La mano di Lynch: poesia nel dolore
David Lynch, reduce dal disturbante Eraserhead, dimostra con The Elephant Man una versatilità sbalorditiva. Il bianco e nero scelto per il film non è solo un omaggio all’estetica dell’epoca, ma un modo per amplificare l’atmosfera onirica e senza tempo della storia. La fotografia di Freddie Francis è un capolavoro di contrasti, con ombre che sembrano inghiottire i vicoli londinesi e luci che accarezzano i momenti di tenerezza. La regia di Lynch è delicata, quasi reverenziale, ma non priva di quei tocchi surreali che diventeranno il suo marchio di fabbrica: le sequenze oniriche, come l’apertura del film, sono pennellate di un artista che sa rendere il dolore universale.
E poi c’è la performance di John Hurt. Sotto strati di protesi (create con un lavoro pionieristico di trucco, tanto che l’Academy istituì un Oscar per il miglior trucco l’anno successivo), Hurt dà vita a Merrick con una vulnerabilità e una grazia che spezzano il cuore. Ogni parola, ogni gesto, trasmette la lotta di un uomo per essere visto oltre il suo aspetto. Anthony Hopkins, dal canto suo, regala un Treves combattuto tra il desiderio di aiutare e il timore di aver trasformato Merrick in un altro tipo di "esposizione". È un duo attoriale che eleva il film a livelli di rara potenza emotiva.

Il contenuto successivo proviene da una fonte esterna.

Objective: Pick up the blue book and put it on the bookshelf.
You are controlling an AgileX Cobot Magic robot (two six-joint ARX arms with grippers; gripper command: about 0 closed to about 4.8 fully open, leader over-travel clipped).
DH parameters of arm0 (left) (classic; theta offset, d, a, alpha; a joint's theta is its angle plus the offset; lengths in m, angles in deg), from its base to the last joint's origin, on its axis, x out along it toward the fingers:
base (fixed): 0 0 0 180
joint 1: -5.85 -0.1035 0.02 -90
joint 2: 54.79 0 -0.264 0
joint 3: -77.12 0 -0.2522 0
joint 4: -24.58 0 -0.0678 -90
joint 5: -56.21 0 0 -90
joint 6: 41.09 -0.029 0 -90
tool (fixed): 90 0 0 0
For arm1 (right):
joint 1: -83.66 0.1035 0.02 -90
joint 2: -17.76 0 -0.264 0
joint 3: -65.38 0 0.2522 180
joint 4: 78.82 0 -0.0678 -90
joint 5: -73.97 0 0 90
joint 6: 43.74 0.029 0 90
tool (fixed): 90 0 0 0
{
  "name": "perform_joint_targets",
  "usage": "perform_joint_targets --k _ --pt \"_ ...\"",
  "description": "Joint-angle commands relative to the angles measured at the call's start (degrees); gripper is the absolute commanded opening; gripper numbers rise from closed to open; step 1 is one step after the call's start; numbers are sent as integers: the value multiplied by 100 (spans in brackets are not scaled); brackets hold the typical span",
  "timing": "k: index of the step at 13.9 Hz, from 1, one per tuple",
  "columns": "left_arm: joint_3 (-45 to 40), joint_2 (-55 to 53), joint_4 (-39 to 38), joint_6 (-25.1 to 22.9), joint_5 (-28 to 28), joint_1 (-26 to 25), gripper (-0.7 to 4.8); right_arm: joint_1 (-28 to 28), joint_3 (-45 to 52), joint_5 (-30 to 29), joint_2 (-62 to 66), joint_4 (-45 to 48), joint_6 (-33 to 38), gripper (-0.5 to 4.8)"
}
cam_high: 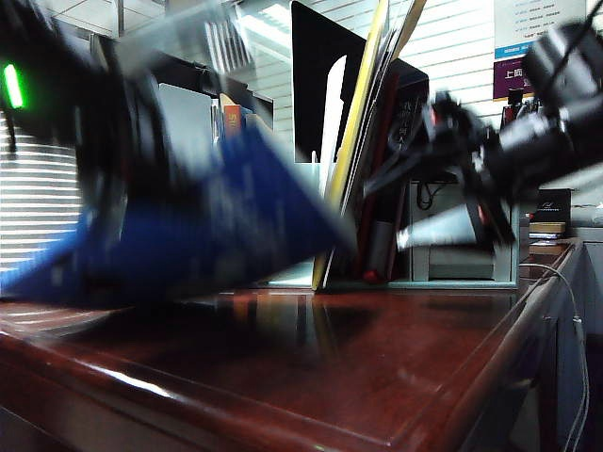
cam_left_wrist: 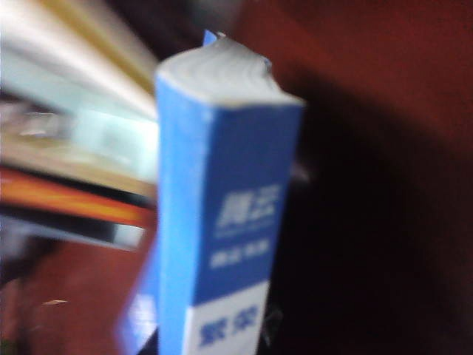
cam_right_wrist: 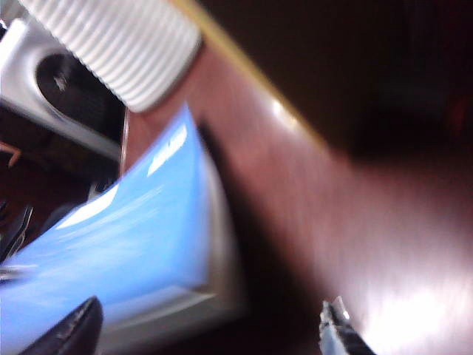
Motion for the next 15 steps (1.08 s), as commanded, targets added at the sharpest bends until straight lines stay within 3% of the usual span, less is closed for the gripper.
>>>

Un film che sfida le aspettative
The Elephant Man è stato un azzardo produttivo, finanziato da Mel Brooks, che, reduce dal successo di commedie come Frankenstein Junior, decise di non accreditarsi per paura che il pubblico si aspettasse una parodia. La sua fiducia in Lynch, però, fu ripagata: il film ottenne otto nomination agli Oscar, incluse miglior film, regia e attore protagonista. Incredibilmente, non vinse nulla, superato da Gente comune di Robert Redford, una scelta che ancora oggi fa storcere il naso a molti cinefili. Ma il tempo ha reso giustizia a The Elephant Man, oggi considerato uno dei grandi classici del cinema.
Perché guardarlo oggi
A oltre quarant’anni dalla sua uscita, The Elephant Man resta un film necessario. È una riflessione sull’empatia, sull’accettazione e sulla crudeltà nascosta nelle convenzioni sociali. La storia di Merrick ci ricorda che la bellezza non risiede nell’aspetto, ma nella capacità di provare amore, creare arte e sognare, anche di fronte a un destino crudele. È un film che commuove senza manipolare, che ti lascia con un nodo in gola ma anche con una strana, inspiegabile speranza.

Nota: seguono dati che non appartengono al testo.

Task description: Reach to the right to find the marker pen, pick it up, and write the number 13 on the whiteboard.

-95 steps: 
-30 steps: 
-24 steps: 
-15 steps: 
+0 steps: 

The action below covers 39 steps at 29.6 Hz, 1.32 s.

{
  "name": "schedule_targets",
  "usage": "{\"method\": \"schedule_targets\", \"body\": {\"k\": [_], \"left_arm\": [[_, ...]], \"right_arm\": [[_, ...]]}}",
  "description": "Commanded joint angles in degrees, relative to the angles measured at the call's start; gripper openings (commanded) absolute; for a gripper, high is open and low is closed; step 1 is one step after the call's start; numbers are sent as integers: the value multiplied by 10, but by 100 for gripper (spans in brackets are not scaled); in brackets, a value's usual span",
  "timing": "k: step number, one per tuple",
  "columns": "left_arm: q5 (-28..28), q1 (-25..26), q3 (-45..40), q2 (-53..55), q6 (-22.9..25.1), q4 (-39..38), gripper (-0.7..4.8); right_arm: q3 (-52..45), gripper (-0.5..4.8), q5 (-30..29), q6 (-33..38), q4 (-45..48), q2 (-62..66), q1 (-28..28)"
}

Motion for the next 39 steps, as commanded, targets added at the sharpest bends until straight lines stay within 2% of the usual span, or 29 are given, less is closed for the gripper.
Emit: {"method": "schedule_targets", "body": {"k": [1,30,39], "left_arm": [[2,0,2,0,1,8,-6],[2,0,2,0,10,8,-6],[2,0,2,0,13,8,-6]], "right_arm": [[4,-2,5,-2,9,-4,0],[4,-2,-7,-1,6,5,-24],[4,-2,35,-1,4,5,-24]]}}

Se non l’avete mai visto, preparatevi a un’esperienza che vi cambierà. E se l’avete già visto, riguardatelo: la poesia di Lynch e l’umanità di Merrick hanno ancora tanto da insegnarci. Come direbbe lo stesso John: “Non sono un animale, sono un essere umano”. E questo film è un promemoria eterno di quella verità.